The index data repair function is designed for exceptions that occur during a Put or Delete operation. If an index table is manually damaged, the index data may fail to be repaired. In this case, you are advised to delete the index and re-create one. For example, the GSI tool considers an index column in the Verified state as normal. If the covering column of the index column is manually modified, the modification cannot be deleted by this function.
How to Use
Before using this function, modify the Hadoop configuration file mapred-site.xml and add the lib directory of HBase to the mapreduce.application.classpath attribute. (By default, the OmniHBaseGSI JAR package is stored in /usr/local/hbase/lib. If the JAR package is stored in another directory, you need to configure the GSI JAR package to classpath.) After that, restart Hadoop and HBase.
Run the following command to check the data consistency.
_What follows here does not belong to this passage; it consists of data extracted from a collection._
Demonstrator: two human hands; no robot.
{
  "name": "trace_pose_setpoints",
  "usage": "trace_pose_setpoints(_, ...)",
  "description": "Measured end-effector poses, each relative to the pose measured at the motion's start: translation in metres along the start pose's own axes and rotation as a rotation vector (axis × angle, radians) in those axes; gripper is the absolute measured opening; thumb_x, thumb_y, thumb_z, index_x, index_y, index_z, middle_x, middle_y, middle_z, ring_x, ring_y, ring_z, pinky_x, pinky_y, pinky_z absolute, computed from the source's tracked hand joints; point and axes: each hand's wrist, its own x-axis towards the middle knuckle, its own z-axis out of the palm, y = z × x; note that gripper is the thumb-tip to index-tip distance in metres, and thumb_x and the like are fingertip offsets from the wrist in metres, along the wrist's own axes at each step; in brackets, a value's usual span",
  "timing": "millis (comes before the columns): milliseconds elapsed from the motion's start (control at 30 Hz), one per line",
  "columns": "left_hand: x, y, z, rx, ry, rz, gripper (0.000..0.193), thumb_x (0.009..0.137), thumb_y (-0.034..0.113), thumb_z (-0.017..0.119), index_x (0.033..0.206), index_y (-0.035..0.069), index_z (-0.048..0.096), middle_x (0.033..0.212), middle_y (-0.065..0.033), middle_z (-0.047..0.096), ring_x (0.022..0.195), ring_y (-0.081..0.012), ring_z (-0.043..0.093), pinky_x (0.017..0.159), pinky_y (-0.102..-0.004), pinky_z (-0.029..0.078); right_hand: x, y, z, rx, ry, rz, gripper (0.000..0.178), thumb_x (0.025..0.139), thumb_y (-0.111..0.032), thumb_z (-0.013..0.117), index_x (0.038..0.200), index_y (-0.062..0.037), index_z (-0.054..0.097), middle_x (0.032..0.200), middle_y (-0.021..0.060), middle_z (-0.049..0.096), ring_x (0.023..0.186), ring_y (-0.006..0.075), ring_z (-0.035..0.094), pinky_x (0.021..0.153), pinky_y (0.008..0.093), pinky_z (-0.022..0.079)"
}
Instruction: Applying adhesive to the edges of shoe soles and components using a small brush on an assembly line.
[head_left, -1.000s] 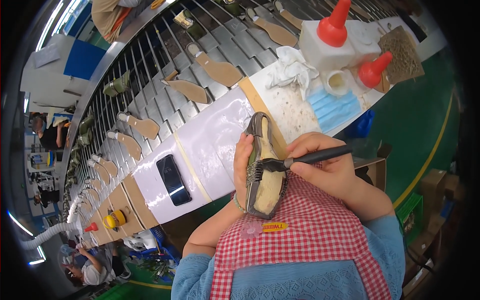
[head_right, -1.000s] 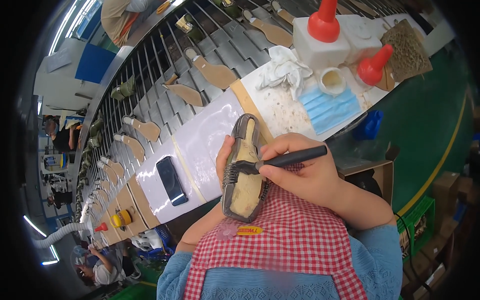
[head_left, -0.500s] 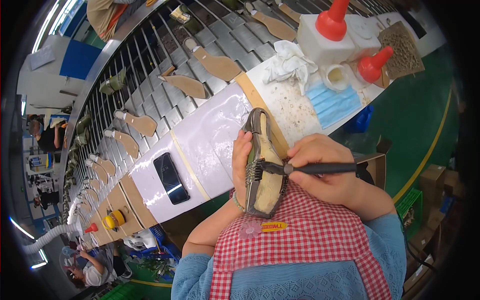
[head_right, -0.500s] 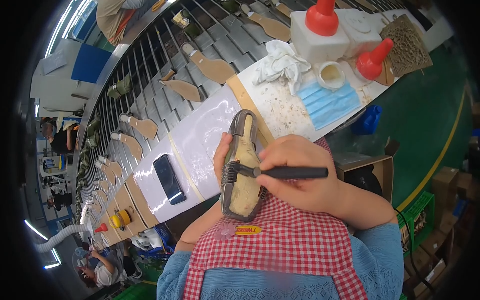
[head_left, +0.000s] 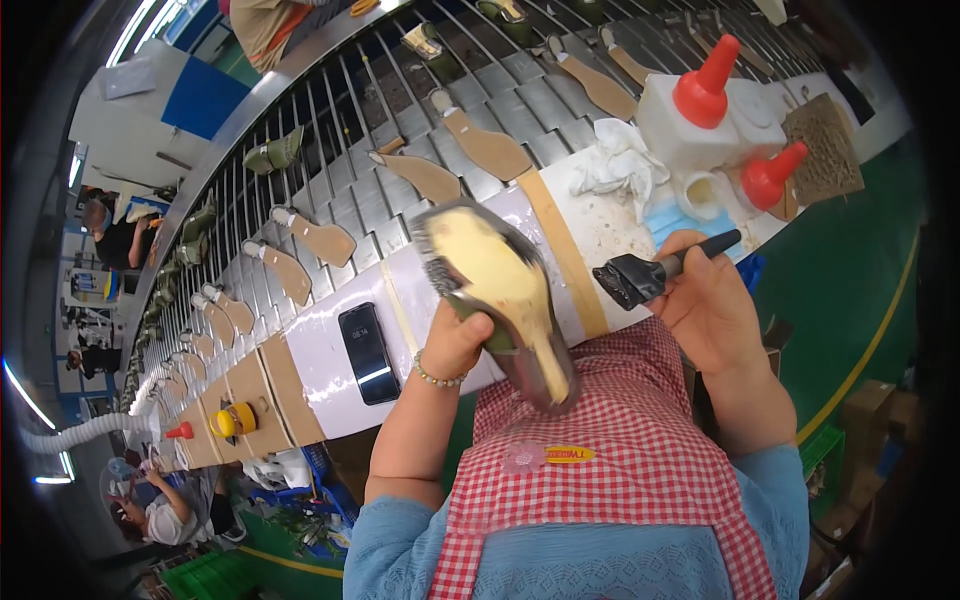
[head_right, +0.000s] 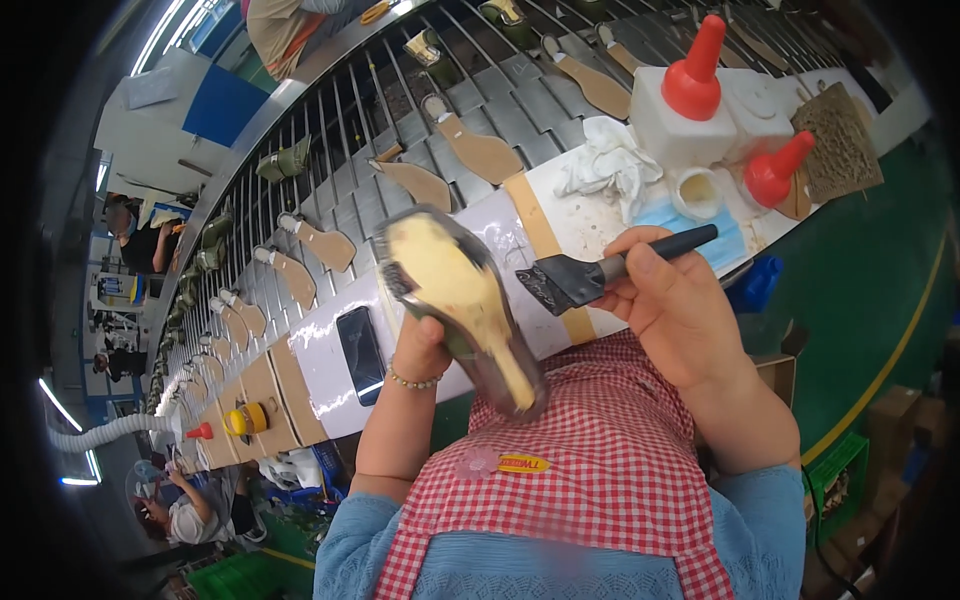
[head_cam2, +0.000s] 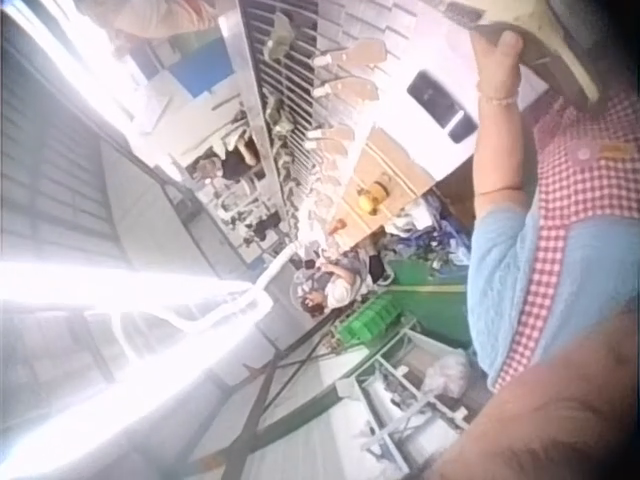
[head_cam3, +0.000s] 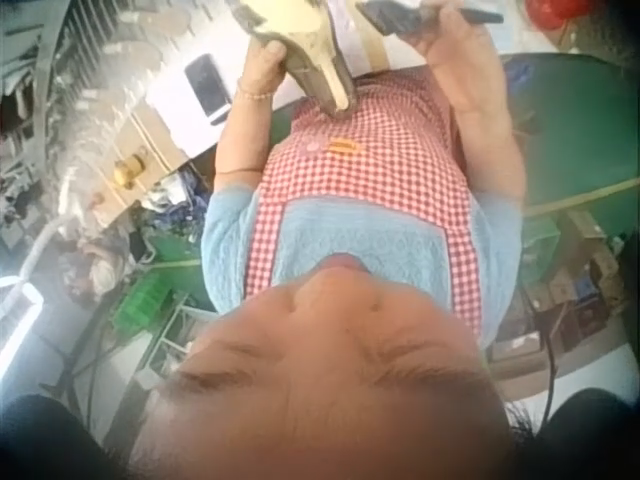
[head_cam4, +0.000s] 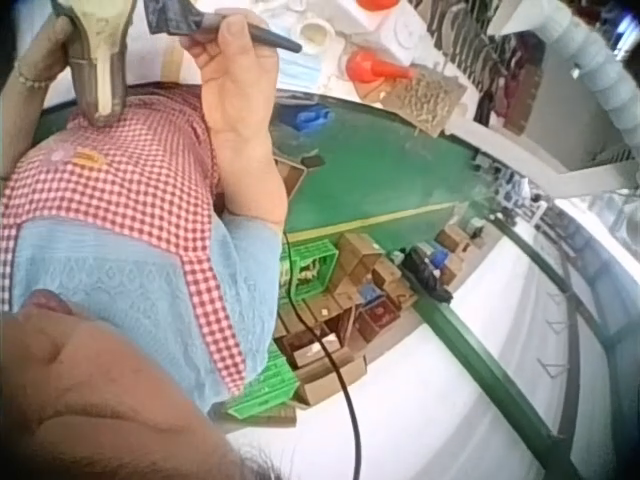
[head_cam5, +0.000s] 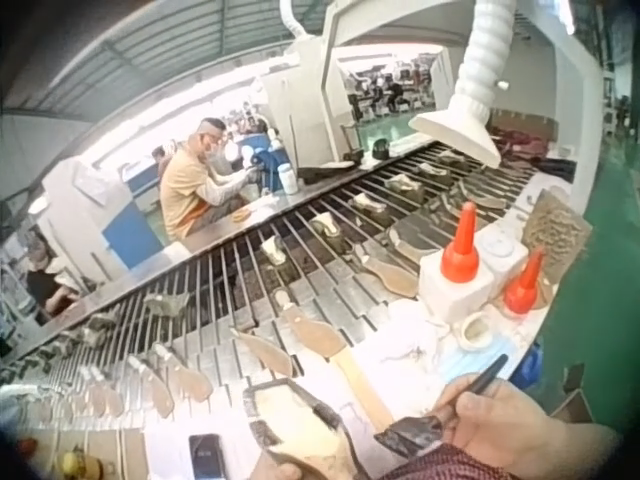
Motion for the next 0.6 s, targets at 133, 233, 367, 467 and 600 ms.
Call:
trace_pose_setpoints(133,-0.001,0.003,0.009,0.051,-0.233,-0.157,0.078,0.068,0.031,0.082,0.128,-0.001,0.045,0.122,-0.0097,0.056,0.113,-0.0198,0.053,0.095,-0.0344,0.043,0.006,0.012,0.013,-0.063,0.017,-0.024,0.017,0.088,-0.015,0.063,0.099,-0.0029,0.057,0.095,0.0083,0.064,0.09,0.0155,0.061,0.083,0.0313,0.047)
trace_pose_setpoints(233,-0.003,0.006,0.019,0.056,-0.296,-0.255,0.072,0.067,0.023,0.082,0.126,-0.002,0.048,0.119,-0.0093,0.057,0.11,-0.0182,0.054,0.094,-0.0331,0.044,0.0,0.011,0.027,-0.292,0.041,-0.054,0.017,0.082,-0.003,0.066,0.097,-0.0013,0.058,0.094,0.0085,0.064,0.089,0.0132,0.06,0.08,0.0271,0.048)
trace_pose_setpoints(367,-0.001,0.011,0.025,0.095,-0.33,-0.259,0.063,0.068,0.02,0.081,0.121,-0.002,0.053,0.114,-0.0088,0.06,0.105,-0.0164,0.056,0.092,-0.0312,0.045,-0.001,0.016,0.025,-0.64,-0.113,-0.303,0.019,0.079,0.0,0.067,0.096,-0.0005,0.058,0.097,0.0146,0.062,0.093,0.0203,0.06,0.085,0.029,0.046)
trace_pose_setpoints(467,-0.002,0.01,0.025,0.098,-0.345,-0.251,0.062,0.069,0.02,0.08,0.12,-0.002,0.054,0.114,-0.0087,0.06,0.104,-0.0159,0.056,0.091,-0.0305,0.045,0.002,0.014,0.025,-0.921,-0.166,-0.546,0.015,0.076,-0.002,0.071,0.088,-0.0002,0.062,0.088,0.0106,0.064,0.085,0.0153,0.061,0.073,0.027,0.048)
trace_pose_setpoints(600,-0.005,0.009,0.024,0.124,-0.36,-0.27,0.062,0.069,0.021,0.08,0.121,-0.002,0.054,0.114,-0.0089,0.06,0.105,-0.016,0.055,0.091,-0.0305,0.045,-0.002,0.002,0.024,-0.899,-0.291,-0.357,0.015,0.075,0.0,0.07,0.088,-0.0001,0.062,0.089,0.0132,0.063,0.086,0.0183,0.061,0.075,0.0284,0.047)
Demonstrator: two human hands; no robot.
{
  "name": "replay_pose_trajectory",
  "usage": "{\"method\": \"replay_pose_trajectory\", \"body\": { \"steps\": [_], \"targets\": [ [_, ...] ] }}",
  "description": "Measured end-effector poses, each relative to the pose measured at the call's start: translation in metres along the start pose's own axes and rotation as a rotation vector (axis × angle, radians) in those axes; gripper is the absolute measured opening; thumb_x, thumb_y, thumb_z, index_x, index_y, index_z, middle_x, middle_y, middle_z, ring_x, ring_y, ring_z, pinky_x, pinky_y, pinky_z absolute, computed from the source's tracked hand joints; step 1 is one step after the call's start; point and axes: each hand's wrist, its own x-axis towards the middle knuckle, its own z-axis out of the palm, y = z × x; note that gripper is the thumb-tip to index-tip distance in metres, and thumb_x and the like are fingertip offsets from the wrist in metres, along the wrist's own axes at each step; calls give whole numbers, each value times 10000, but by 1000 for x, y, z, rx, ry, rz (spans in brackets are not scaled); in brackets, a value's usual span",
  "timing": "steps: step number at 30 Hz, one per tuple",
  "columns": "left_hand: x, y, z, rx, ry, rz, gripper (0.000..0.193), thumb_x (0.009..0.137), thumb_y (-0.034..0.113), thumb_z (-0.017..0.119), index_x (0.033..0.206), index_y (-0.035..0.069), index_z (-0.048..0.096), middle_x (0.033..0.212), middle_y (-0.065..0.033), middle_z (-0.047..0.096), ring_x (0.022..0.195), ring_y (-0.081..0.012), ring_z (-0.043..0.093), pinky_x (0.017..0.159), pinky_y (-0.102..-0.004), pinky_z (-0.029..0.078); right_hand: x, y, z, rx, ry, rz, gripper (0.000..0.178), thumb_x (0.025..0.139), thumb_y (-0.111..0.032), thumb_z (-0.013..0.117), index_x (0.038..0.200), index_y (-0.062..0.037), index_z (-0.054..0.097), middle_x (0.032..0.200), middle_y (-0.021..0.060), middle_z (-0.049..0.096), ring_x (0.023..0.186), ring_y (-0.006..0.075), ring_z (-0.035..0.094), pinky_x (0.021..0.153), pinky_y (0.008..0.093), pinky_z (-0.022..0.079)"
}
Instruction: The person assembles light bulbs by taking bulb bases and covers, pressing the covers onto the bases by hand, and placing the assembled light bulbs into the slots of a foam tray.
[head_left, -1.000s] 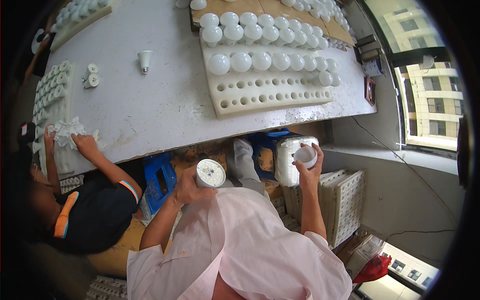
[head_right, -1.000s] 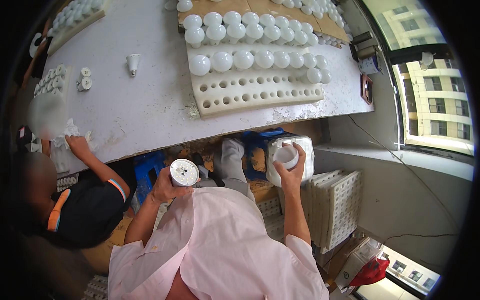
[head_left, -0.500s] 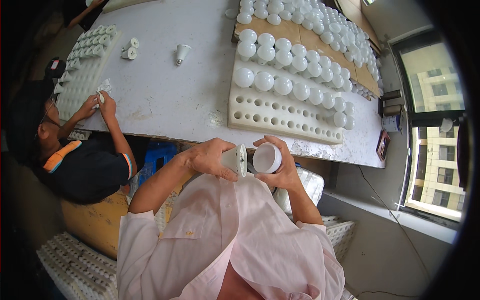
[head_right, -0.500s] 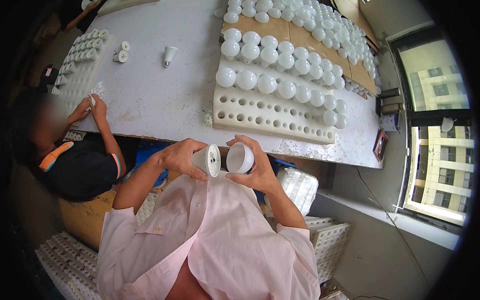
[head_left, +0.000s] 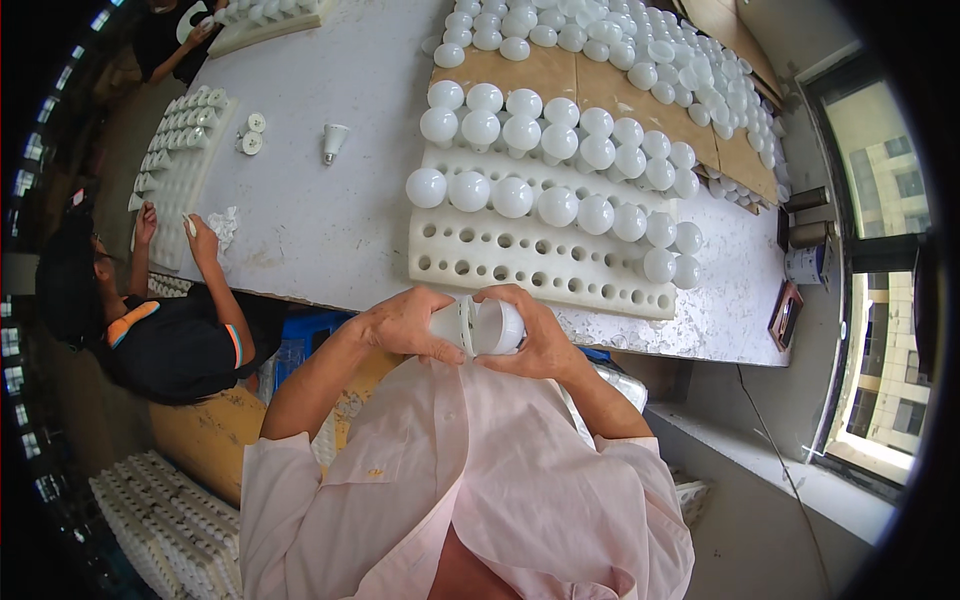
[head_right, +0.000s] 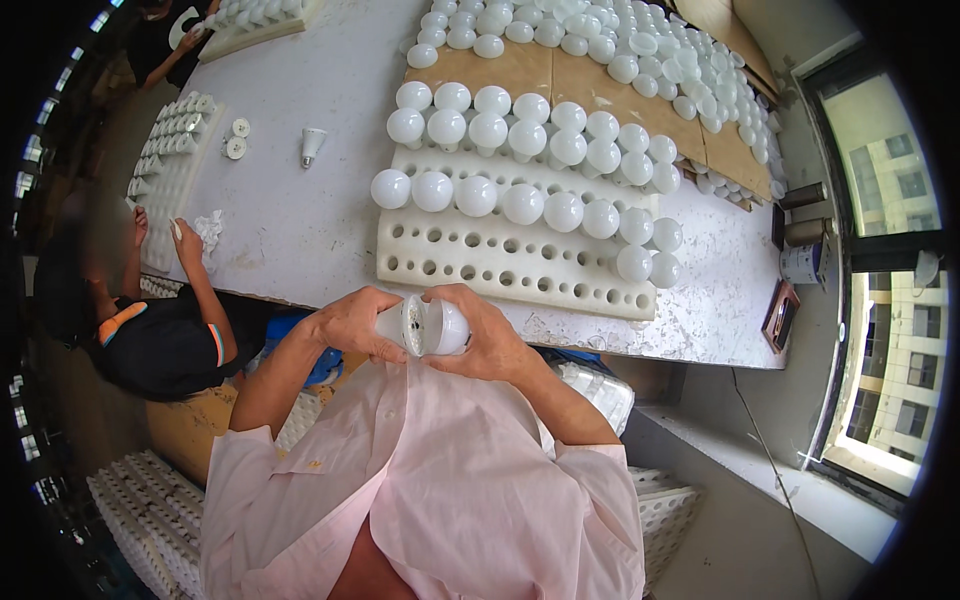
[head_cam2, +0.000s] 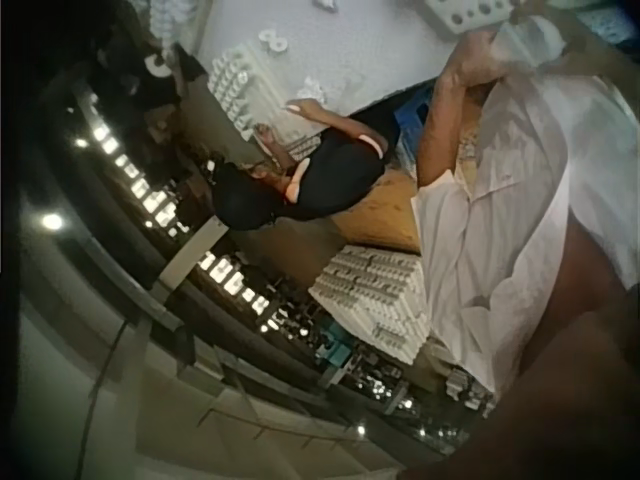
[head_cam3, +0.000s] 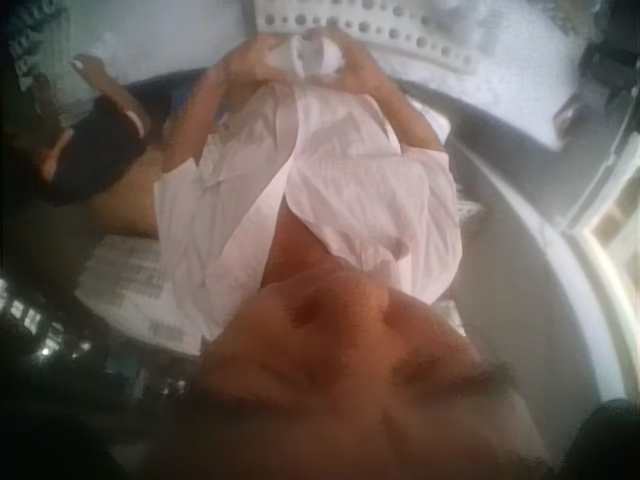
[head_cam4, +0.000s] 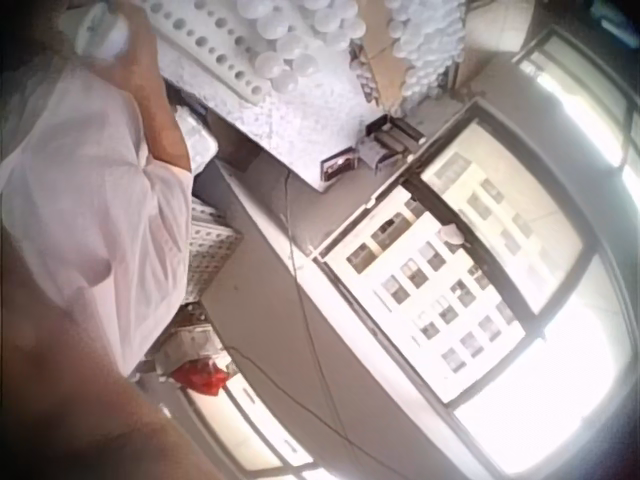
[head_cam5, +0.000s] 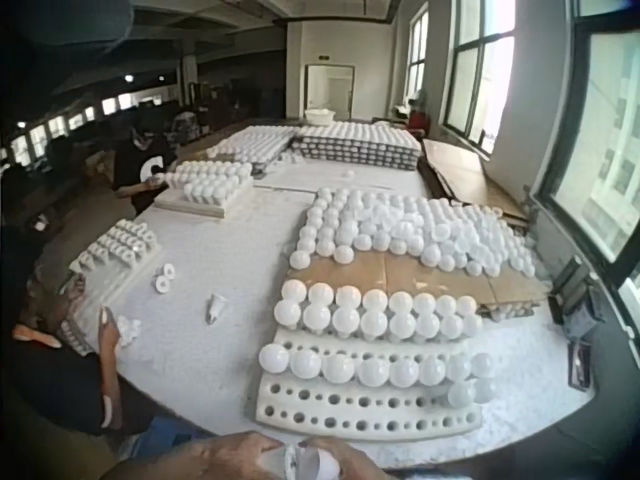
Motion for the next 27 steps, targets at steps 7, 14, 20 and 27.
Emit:
{"method": "replay_pose_trajectory", "body": {
  "steps": [7,14,20,27],
  "targets": [
    [28,11,20,108,50,-103,385,619,214,820,847,-47,652,705,-89,645,550,-123,602,498,-253,498,-10,15,-15,-189,-85,5,796,619,-207,828,1267,-33,400,1140,170,536,1019,350,567,853,420,489],
    [53,0,20,61,79,-120,405,614,219,871,838,-38,653,662,-77,640,543,-114,602,485,-249,487,-2,34,-32,-285,-108,-127,783,624,-251,814,1244,14,415,1056,172,554,939,332,603,783,394,525],
    [50,12,17,-4,144,-90,452,678,316,800,863,-67,649,687,-108,647,530,-133,610,452,-252,480,19,45,-32,-321,-117,-295,783,593,-242,813,1220,37,436,1099,178,552,949,326,603,807,379,527],
    [72,-17,12,78,70,-31,588,805,528,628,862,-56,653,622,-93,613,437,-147,578,350,-241,409,11,55,-34,-540,-201,-184,813,591,-353,825,1229,-13,455,1162,184,567,1069,332,576,878,414,500]
  ]
}}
If the data is inconsistent, the index data will be rebuilt. The consistency check result is saved to the default:INDEX_CONSISTENCY_RECORD_TABLE and default:INDEX_CONSISTENCY_RECORD_METADATA tables.
1 | hbase com.huawei.boostkit.hindex.mapreduce.consistency.GlobalHIndexConsistencyTool -dt table1 -it idx3 -src BOTH -r |
Parameter description:
- -dt,--data-table: Name of the data table to be checked.
- -it,--index-table: Name of the index to be checked.
- Optional: -src,--source: Check mode, which is BOTH by default and can be any of the following values:
- INDEX_TABLE_SOURCE: The index table is used as the source table.
- DATA_TABLE_SOURCE: The data table is used as the source table.
- BOTH: Both the index table and data table are used as the source tables.
- Optional: -r,--repair: repairs the index data. If this parameter is added, the index data is repaired after the check.
- Optional: -sc,--scan-caching: Scan caching size of a MapReduce task for consistency check or repair.
- Optional: -h, --help: Displays the available options of the GSI tool.